- _What needs to be done_
Which lines in the listing below contain "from"? Copy each of them.
· · · · ·
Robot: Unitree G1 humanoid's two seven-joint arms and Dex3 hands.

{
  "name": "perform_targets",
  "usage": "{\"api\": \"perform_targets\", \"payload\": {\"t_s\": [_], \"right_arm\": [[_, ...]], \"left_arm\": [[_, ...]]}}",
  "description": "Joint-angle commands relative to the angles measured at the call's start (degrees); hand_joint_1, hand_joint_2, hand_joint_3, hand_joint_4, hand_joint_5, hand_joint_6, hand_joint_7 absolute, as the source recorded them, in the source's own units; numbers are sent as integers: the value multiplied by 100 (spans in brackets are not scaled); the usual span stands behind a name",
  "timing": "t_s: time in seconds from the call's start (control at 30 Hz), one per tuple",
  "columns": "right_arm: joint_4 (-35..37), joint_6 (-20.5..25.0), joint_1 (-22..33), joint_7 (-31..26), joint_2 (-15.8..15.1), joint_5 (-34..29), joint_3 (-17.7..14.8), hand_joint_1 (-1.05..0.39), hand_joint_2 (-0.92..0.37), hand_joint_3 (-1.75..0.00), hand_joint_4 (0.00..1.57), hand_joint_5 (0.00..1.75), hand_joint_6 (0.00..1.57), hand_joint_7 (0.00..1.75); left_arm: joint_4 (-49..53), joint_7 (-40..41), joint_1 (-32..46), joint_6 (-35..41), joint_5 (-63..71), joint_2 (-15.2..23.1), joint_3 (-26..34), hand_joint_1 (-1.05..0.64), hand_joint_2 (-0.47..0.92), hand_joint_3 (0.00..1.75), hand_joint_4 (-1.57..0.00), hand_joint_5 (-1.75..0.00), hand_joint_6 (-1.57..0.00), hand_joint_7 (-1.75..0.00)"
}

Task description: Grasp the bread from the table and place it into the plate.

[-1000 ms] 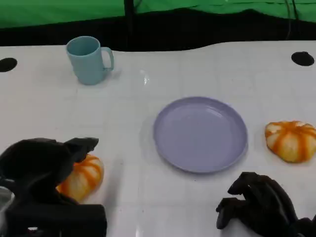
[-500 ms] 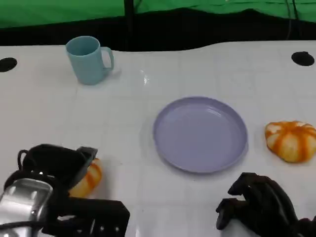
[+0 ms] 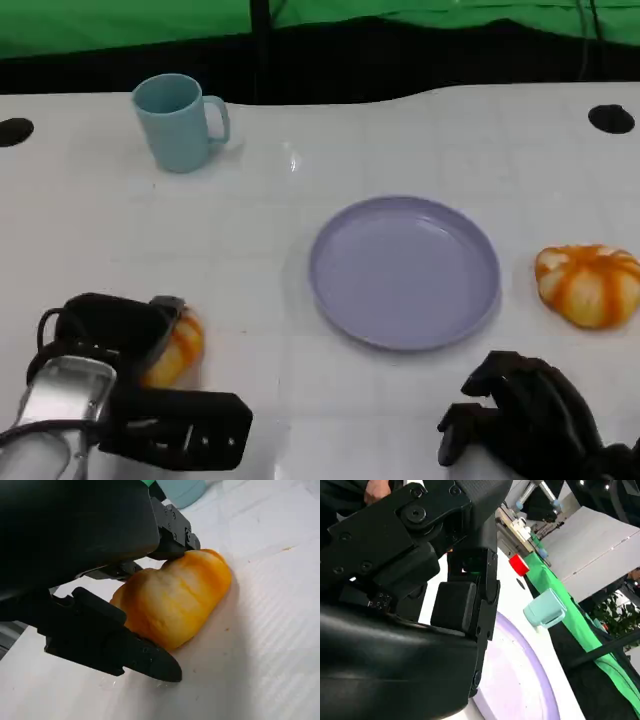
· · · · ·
- _Output for this task_
  "timing": "t_s: time in seconds from the call's start (control at 30 Hz), one per tuple",
Task description: Grasp the bread from the table and place it into the plate.

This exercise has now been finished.